Insomma, il ritorno di Berlusconi al potere sembra
aver già fatto sfaceli nel mondo dell’informazione in tv. Nel giro
di poco più di due settimane si è aperto il caso Santoro,
reo di aver dedicato troppo spazio a Beppe Grillo, il caso Fazio-Travaglio,
con tanto di scuse dovute al presidente del Senato
Schifani, infine le teste tagliate al Tg3.

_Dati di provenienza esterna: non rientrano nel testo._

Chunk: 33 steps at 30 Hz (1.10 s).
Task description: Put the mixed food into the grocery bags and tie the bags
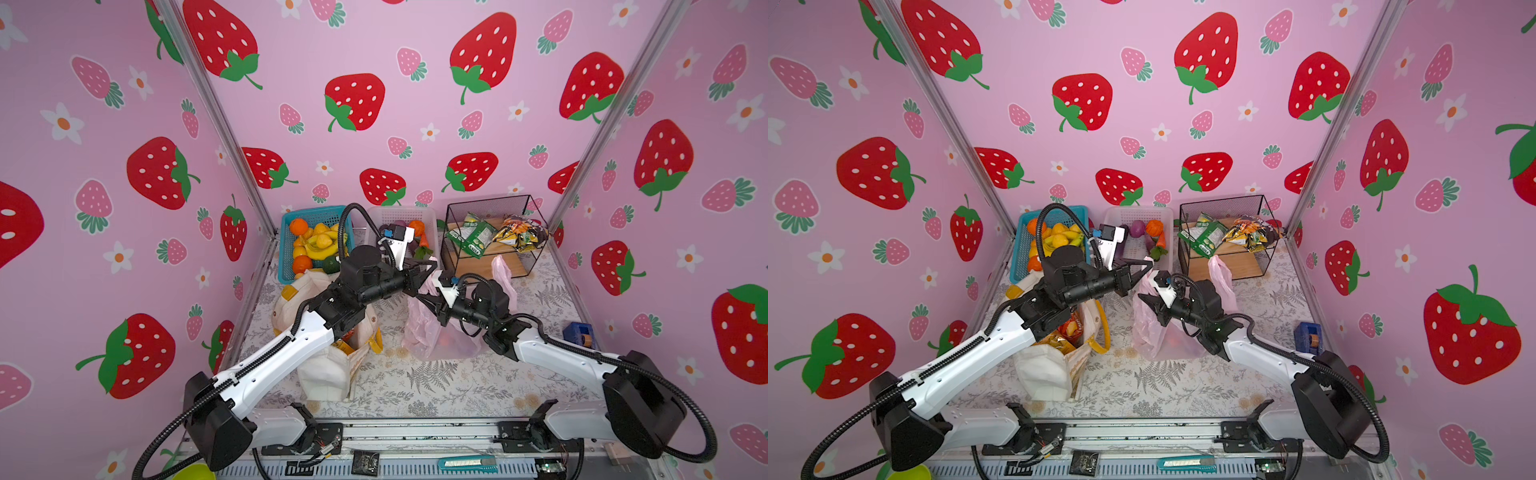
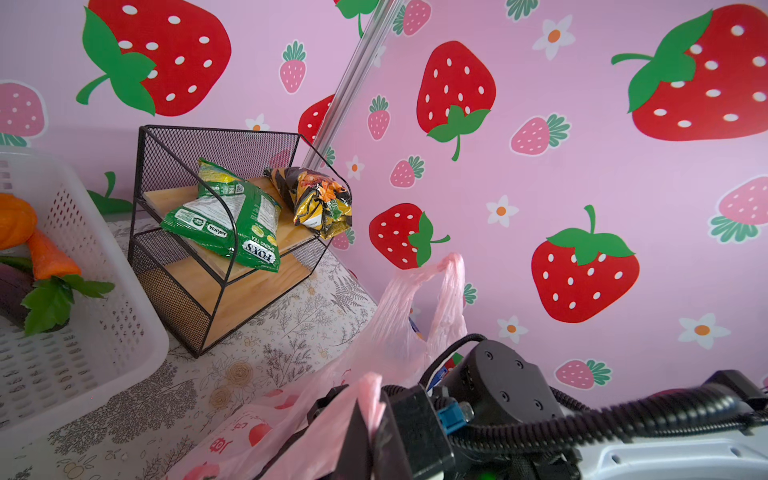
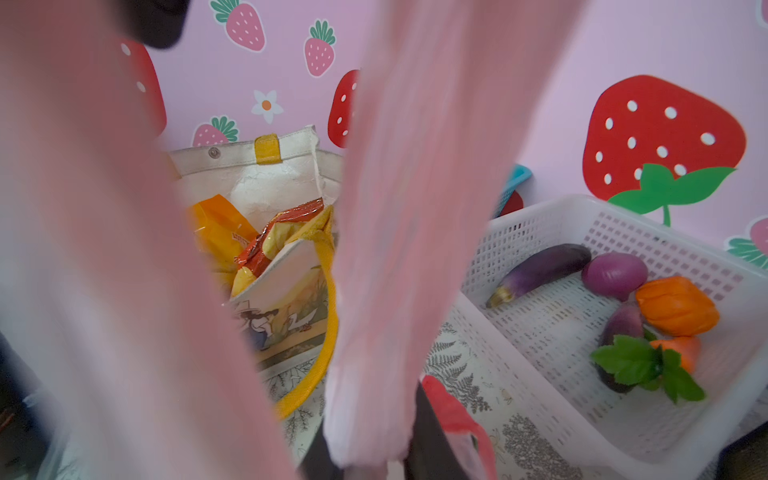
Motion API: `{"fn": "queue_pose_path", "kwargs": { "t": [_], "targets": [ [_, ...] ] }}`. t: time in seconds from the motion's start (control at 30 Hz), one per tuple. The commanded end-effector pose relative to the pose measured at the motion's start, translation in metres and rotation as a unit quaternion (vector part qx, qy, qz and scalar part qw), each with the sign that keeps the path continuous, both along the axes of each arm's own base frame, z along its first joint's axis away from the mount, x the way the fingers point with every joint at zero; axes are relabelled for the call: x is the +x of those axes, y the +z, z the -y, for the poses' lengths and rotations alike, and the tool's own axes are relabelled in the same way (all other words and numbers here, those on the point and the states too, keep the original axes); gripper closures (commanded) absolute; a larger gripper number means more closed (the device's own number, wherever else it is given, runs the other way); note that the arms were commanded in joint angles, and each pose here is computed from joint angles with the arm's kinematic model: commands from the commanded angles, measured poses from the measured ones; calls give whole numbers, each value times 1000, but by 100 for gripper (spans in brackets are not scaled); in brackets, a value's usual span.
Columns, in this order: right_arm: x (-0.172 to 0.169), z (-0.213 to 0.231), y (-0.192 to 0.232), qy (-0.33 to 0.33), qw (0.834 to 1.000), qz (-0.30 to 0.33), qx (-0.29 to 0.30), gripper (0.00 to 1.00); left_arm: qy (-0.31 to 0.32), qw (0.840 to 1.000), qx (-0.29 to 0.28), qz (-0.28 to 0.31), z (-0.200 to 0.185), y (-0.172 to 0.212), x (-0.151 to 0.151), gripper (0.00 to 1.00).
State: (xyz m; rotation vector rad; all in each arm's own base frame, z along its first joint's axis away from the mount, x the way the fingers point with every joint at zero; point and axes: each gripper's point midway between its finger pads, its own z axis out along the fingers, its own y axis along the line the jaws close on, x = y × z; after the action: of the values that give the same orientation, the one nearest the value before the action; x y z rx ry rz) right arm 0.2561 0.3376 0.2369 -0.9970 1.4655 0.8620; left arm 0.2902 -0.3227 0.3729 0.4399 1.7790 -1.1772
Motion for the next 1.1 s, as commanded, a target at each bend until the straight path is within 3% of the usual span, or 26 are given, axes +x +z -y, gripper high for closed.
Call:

«Da ottobre Tg3 e Primo Piano che da 10 anni
occupano la seconda serata di Raitre – denuncia il comitato di redazione
– saranno spostati a notte fonda». Chiedono «il congelamento
del progetto», ma la decisione sembra essere bipartisan, visto
che il Cda Rai l’ha votata all’unanimità. «Chiediamo
– dicono ancora dal Cdr – di ridiscutere tutti gli spazi informativi della
nostra testata, come chiede anche il nostro direttore. Non siamo disposti
ad abbandonare i cittadini del servizio pubblico
che da sempre ci chiedono nuovi spazi per raccontare
i fatti e i misfatti di questo paese. Anche questa è democrazia.
Non siamo assolutamente disposti – concludono – a
delegare a nessuno il nostro diritto dovere di fare informazione».
Il comunicato si chiude con
un «Dateci una mano a difendere il Tg3».
Se non ci saranno novità
sono in cantiere tre giorni di sciopero.